Bull Terrier Breed Temperament

Many have been known to describe the Bull Terrier as a comical dog with a stubborn streak. It is generally a good-natured dog, especially when trained at a young age. It is better suited for a family with older children that have a good understanding of how animals need to be treated, since this breed does not like teasing. The bull terrier should generally not be in a home with other small animals. Although it is not impossible, as long as you socialize this breed at a young age with non-canine animals. It can be aggressive with other unfamiliar dogs, although multiple Bull Terriers may get along perfectly fine in the same household. This breed does not do well if left alone for long periods of time, it may cause some destruction in the home and or grow anxious habits. Firm training is important, but the bull terrier can sometimes be difficult to manage. This breed requires an owner with patience and understanding. This dog is known to be very protective of its family and can be a wonderful companion if provided with the right socialization and training from the very beginning.

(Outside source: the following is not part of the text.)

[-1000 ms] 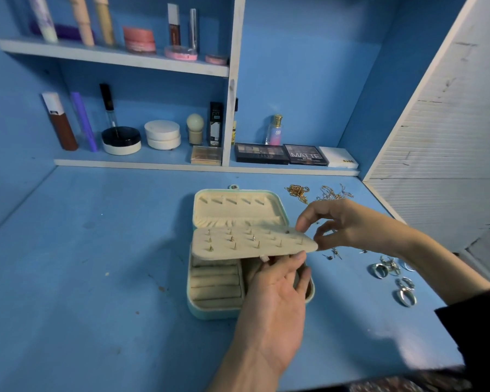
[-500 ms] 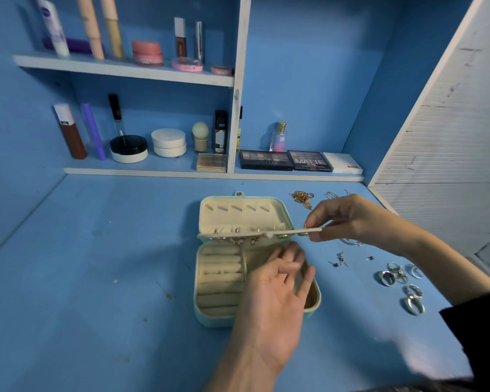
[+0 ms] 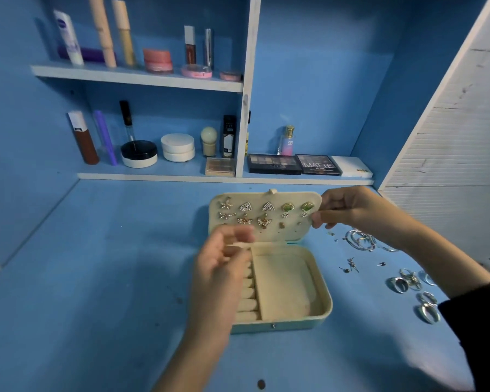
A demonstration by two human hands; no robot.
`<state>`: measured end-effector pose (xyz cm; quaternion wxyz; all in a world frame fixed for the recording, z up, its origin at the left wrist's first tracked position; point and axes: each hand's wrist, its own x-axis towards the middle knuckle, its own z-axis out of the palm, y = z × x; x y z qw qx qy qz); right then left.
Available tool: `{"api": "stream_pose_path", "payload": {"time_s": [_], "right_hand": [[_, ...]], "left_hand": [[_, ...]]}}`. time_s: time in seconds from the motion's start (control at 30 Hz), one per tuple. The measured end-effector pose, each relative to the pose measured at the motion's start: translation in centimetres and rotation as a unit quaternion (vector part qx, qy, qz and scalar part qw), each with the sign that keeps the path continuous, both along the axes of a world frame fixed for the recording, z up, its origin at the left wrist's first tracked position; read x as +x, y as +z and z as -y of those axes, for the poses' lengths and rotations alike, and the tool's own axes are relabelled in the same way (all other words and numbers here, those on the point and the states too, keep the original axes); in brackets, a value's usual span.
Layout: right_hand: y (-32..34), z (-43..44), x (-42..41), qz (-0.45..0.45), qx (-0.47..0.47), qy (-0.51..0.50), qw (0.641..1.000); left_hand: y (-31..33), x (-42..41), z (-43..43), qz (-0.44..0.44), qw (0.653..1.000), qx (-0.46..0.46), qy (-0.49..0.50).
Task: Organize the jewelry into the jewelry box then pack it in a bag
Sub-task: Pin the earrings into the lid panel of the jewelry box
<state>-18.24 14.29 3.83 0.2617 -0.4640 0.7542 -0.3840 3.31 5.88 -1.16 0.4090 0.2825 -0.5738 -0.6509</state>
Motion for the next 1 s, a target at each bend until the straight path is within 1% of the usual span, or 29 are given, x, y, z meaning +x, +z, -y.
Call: {"api": "stream_pose_path", "payload": {"time_s": [0.07,0.13,0.17,0.23,0.3,0.33,0.43,0.57,0.7,0.77,0.87,1.0], "right_hand": [[-0.2,0.2,-0.1,-0.003,-0.002,-0.008,1.0],[-0.5,0.4,-0.2,-0.002,-0.006,-0.019,1.0],[-0.6,0.6,-0.3,-0.001,-0.009,-0.025,1.0],[-0.9,0.9,-0.3,0.004,-0.014,-0.039,0.999],[-1.1,1.1,-0.2,0.006,-0.018,-0.054,0.998],[-1.2,1.2,-0.2,0.006,-0.02,-0.059,0.998],[-1.5,1.3,-0.3,0.014,-0.021,-0.07,0.997],[-2.0,0.9,-0.6,0.012,-0.016,-0.071,0.997],[-2.7,-0.7,-1.4,-0.058,0.017,-0.069,0.996],[-2.9,-1.7,-2.0,-0.12,0.052,-0.064,0.989],[-2.8,-3.6,-3.1,-0.23,0.123,-0.046,0.964],[-2.5,-5.8,-4.3,-0.264,0.2,-0.04,0.943]], "left_hand": [[-0.6,-0.1,2.4,0.025,0.994,-0.066,0.088],[-1.5,-0.2,4.6,0.077,0.984,-0.108,0.117],[-2.0,-0.3,5.6,0.11,0.981,-0.121,0.104],[-3.1,-0.4,7.1,0.154,0.977,-0.14,0.045],[-3.9,-0.5,8.0,0.158,0.973,-0.168,-0.009],[-4.1,-0.5,8.2,0.154,0.97,-0.189,-0.019],[-4.5,-0.6,8.7,0.15,0.958,-0.243,-0.013],[-4.6,-0.6,9.1,0.148,0.954,-0.26,-0.014],[-4.8,-0.7,9.2,0.149,0.953,-0.264,-0.009],[-4.8,-0.7,9.3,0.145,0.954,-0.263,-0.006],[-4.8,-0.8,9.4,0.141,0.956,-0.258,-0.008],[-5.0,-0.9,9.4,0.137,0.954,-0.267,-0.013]]}}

Bull Terrier Breed Maintenance

Coat care for the Bull Terrier does not require much maintenance. The occasional combing with a firm bristle brush will definitely suffice. The loose hair is easily removed with a daily rubdown with some type of shedding glove, which will also keep the coat looking healthy, shiny and cared for. Bathe only when necessary to keep the dog’s natural skin oils plentiful. This energetic breed loves to be entertained and have fun, and both physical and mental exercise is required daily. It should be allowed to run in secured areas only, and it should be kept on a leash at all times when out for a walk. Without sufficient exercise, the Bull Terrier is known to become lazy and overweight. This dog will do okay in an apartment building as long as it is provided with enough outdoor activity and exercise. You should also note that it is important to socialize puppies from the very beginning, to prevent them from getting into dominating tendencies when they are grown.